- ASSIGNMENT -
Please count how many lines below contain the word "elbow" and give nothing but that figure.

Data entries:

=== Begin Enclosure ===

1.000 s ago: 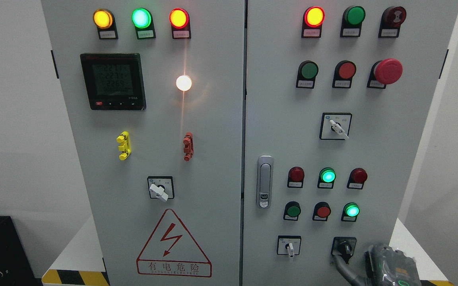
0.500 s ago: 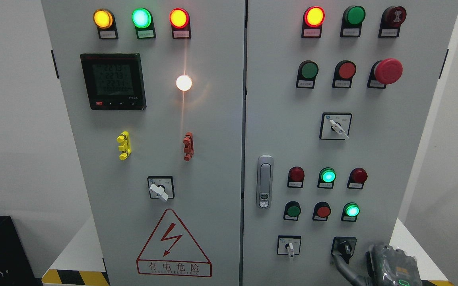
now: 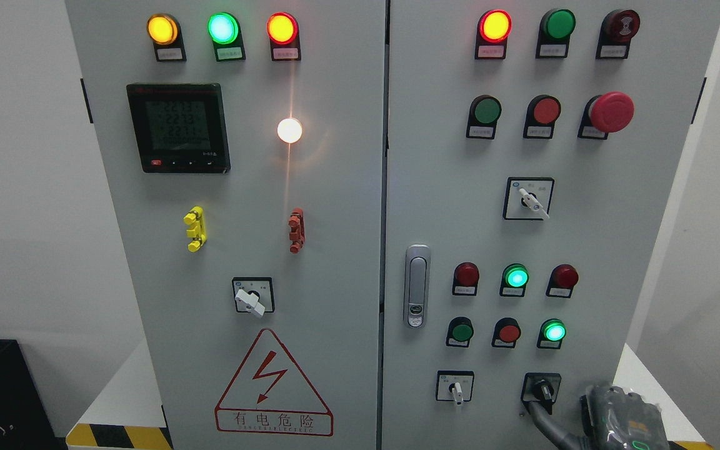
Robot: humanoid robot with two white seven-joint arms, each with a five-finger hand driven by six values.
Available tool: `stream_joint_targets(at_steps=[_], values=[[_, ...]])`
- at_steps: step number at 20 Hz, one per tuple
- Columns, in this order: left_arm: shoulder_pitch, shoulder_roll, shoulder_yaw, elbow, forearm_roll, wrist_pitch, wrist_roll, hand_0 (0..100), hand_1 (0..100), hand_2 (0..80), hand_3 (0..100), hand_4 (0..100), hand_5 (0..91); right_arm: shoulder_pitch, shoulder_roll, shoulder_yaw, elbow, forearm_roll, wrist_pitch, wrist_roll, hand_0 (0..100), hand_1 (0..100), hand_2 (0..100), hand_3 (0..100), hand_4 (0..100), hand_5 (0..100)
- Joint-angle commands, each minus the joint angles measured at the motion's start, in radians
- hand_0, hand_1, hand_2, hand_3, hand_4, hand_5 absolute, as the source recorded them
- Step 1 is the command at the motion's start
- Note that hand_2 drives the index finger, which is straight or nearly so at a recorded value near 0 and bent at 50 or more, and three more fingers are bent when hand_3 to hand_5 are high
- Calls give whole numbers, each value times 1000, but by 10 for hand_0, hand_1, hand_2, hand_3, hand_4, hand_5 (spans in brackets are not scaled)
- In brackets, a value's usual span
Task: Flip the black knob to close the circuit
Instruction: 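Grip the black knob with the right hand and twist it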
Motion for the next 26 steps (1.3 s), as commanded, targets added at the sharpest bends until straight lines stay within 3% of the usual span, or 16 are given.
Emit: stream_joint_targets(at_steps=[1, 26], values=[[0, 0, -1, -1, 0, -1, -1, 120, 556, 0, 0, 0, 0, 2, -1, -26, -1, 0, 0, -2, 0, 0, 940, 1000, 970, 951], [0, 0, 0, 1, 0, -1, -1, 120, 556, 0, 0, 0, 0, -3, -7, -43, -3, 0, -3, 1, 0, 0, 936, 1000, 968, 950]])
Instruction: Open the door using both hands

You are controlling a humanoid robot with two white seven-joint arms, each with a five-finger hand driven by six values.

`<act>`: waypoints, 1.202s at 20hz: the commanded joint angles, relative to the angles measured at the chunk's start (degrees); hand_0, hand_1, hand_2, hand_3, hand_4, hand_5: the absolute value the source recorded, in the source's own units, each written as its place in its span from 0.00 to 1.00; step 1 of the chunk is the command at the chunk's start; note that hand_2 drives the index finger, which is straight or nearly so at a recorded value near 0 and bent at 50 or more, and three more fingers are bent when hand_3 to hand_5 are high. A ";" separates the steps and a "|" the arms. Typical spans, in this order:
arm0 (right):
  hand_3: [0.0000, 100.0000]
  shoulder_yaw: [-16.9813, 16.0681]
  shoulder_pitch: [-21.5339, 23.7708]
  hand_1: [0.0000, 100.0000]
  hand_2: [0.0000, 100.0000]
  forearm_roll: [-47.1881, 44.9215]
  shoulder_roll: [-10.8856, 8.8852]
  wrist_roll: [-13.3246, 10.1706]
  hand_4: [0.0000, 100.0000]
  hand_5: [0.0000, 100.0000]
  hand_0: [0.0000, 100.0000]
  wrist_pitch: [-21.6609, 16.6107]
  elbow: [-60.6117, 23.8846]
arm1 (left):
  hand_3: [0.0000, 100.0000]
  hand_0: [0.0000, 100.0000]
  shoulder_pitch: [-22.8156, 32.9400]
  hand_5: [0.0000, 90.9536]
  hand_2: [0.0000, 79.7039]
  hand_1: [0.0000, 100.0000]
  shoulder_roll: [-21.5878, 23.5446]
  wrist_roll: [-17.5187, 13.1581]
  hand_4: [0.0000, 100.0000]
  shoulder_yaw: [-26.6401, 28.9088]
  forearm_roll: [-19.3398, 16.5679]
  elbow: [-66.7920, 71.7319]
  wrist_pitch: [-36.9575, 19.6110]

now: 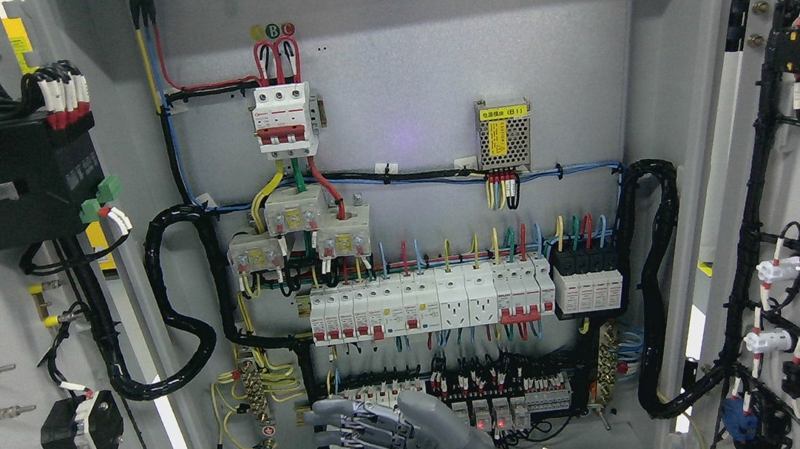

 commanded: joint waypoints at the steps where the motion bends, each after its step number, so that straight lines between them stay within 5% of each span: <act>1: 0.00 8.57 1.22 0.00 0.00 0.19 0.89 0.00 0.00 0.00 0.22 0.04 -3.41 | 0.00 0.00 -0.26 0.00 0.00 0.00 0.09 -0.03 0.00 1.76 0.00 -0.35 0.00; 9: 0.00 8.92 1.22 0.00 0.00 5.55 6.69 0.00 0.00 0.00 0.22 0.04 -3.06 | 0.00 0.00 -0.35 0.00 0.00 0.00 0.18 -0.03 0.00 1.76 0.00 -0.35 0.00; 24: 0.00 14.54 0.61 0.00 0.00 5.55 7.93 -0.17 0.00 0.00 0.22 0.04 -2.36 | 0.00 0.00 -1.23 0.00 0.00 0.00 0.53 -0.03 0.00 1.76 0.00 -0.35 0.00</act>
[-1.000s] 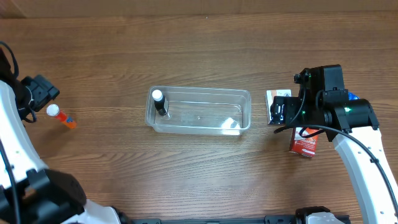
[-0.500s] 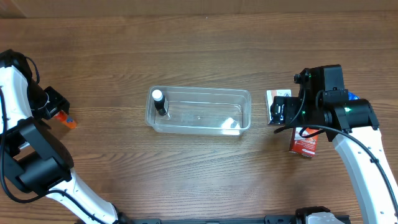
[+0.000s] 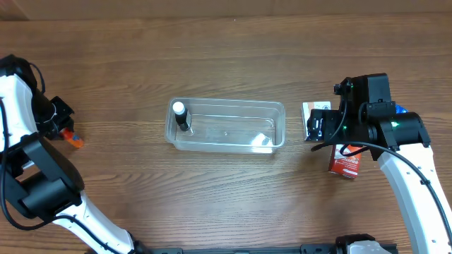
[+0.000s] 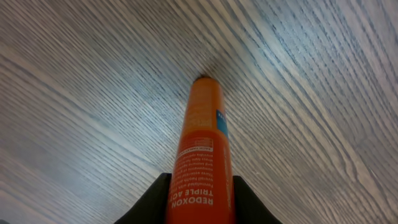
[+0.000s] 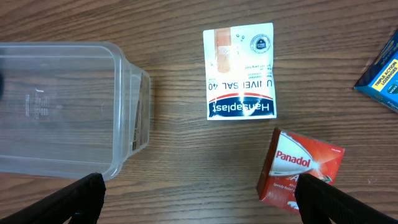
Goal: Pack container
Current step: 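Move the left gripper to the orange Redoxon tube and grasp it, then place the orange tube beside the black bottle in the container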
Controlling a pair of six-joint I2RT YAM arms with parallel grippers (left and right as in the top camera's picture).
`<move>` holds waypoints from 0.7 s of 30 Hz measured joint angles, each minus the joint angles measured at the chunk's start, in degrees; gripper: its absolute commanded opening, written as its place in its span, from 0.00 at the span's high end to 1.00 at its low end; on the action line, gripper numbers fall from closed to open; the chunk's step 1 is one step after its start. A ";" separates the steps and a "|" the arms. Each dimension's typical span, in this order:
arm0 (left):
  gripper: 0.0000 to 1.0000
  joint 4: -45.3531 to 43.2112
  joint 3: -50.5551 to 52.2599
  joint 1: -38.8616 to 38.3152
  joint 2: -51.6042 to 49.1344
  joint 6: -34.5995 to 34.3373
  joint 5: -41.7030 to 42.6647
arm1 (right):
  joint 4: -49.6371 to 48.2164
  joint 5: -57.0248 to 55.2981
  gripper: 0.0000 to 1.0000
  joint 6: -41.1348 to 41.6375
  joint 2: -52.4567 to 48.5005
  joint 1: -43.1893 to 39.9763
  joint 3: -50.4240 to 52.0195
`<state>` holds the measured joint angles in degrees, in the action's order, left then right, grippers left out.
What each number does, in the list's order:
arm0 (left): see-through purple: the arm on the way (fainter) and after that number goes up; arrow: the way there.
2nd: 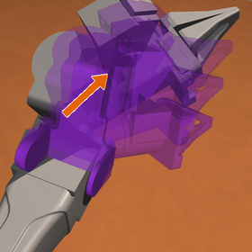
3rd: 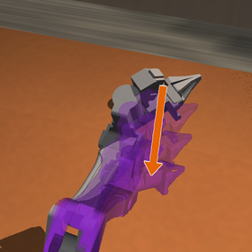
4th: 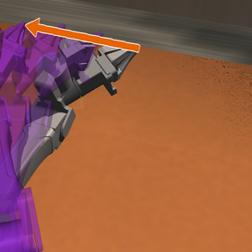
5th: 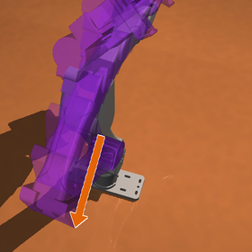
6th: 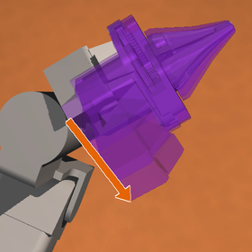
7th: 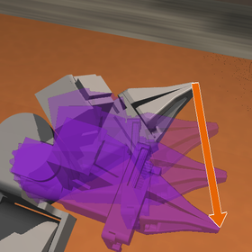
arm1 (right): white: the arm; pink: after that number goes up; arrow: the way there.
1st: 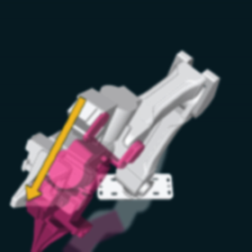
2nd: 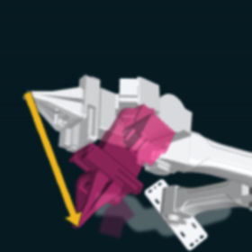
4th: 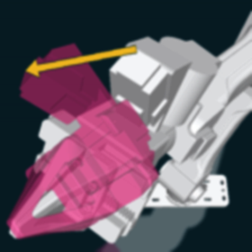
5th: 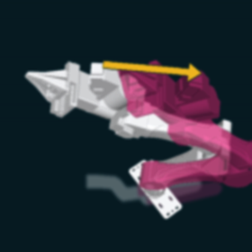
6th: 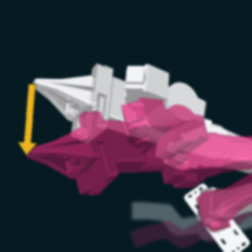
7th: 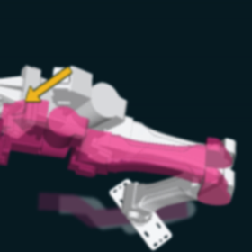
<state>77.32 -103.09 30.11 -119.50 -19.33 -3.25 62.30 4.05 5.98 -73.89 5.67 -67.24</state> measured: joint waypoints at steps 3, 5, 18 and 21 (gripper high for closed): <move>0.84 0.92 0.00 -0.81 0.02 0.02 -0.02 | 0.02 0.02 0.00 0.00 0.00 0.00 0.00; 0.84 1.97 0.02 -2.36 0.37 0.02 0.00 | 0.04 0.02 0.00 0.00 0.00 -0.02 0.00; 0.87 5.99 0.37 -34.36 31.10 -0.09 6.67 | -0.11 0.02 0.00 0.00 0.00 -0.02 0.00; 0.87 6.16 0.81 -40.76 29.03 -0.96 6.69 | -0.13 0.02 0.00 0.00 0.00 -0.02 0.00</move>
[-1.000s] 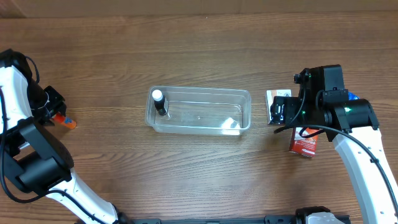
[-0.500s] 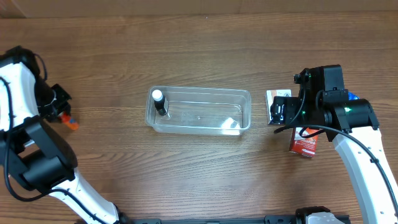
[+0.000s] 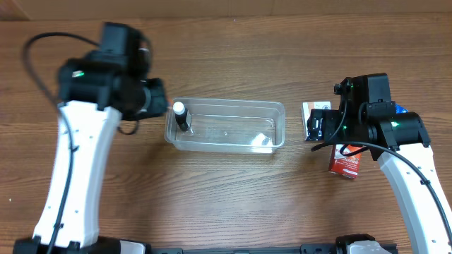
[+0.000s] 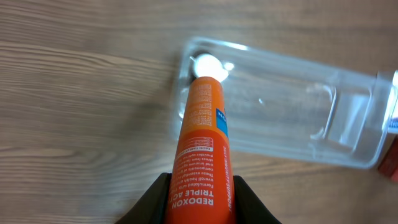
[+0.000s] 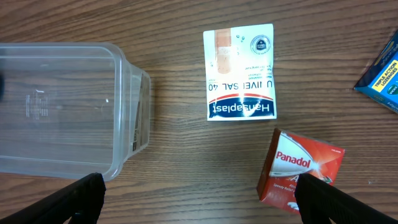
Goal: Pack container
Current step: 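Place the orange tube beside the black bottle in the container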
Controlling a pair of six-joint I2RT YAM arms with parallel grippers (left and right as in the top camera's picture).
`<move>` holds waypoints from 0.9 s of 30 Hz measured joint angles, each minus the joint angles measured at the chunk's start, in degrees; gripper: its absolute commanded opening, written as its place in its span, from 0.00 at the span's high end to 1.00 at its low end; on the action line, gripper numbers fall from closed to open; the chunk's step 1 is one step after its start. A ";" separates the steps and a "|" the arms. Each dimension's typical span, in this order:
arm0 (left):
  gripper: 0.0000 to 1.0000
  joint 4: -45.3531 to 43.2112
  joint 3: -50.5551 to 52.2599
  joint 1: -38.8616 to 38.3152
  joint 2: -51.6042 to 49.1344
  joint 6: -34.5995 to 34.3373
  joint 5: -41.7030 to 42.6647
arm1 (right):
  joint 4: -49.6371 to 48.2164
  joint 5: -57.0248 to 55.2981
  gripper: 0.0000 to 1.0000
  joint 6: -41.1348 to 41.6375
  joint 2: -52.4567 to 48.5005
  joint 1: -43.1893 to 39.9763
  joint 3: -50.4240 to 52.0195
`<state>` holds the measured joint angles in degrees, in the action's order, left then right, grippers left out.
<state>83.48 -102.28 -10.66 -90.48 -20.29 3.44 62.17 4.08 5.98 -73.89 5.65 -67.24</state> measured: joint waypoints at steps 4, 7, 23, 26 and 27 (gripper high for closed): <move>0.87 -1.81 4.48 -3.98 -2.82 -1.88 -0.04 | 0.02 -0.02 0.00 0.02 0.00 0.02 0.00; 0.87 -4.63 9.70 -4.26 -4.44 -2.56 0.00 | 0.02 -0.02 0.00 0.00 0.00 0.02 0.00; 0.67 -18.58 21.35 -4.26 -10.75 -3.50 -3.10 | -0.02 -0.02 0.00 0.02 0.00 0.00 0.00; 0.48 -18.86 21.38 -4.26 -11.06 -3.56 -3.43 | 0.00 -0.02 0.00 0.02 0.00 0.02 0.00; 0.38 -18.84 21.38 -4.26 -11.06 -3.89 -3.48 | -0.02 -0.02 0.00 0.02 0.00 0.00 0.00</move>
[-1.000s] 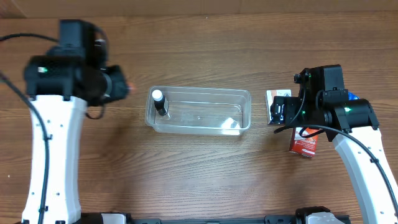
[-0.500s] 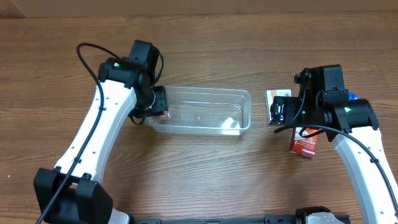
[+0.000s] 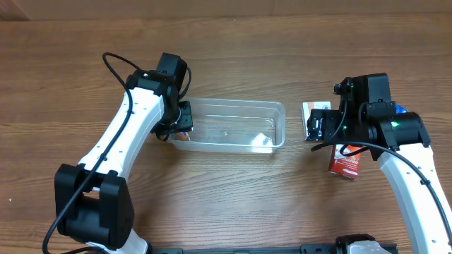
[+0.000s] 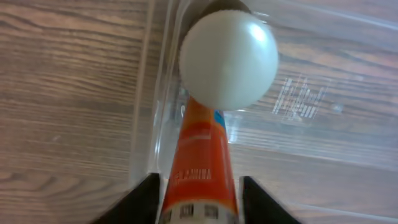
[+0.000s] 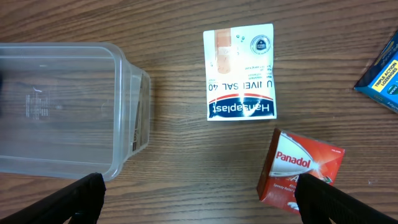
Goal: Pack container
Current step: 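Place the orange tube beside the black bottle in the container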
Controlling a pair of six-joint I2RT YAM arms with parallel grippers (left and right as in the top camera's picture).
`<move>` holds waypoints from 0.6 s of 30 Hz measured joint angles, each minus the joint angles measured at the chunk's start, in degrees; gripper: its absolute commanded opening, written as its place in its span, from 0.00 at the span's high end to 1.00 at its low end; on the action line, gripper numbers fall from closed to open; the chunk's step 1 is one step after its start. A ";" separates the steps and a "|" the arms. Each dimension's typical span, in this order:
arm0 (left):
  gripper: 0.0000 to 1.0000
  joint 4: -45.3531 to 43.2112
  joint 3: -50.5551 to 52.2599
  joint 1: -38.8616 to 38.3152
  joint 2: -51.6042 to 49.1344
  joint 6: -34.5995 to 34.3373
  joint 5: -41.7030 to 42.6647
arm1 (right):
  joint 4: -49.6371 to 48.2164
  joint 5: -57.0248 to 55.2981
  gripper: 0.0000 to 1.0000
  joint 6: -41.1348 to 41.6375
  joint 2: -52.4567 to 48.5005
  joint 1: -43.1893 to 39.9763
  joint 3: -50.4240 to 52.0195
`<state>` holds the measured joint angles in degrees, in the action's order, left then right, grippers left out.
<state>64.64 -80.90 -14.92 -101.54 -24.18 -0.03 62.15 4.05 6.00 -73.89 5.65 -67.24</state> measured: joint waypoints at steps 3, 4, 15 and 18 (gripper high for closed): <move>0.33 -0.02 0.00 -0.02 0.00 0.11 0.24 | 0.04 0.02 0.00 -0.02 0.00 0.02 0.00; 0.31 -0.02 0.00 0.00 0.00 0.11 0.22 | 0.04 0.00 0.00 -0.02 0.00 0.02 0.00; 0.25 7.26 -11.72 0.00 -0.02 0.13 0.26 | 0.20 0.00 0.00 -0.02 0.00 0.00 0.00; 0.24 10.51 -17.64 0.00 0.00 0.13 0.24 | 0.20 0.00 0.62 0.09 0.00 0.00 -0.02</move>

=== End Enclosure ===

- EXERCISE RESPONSE -
3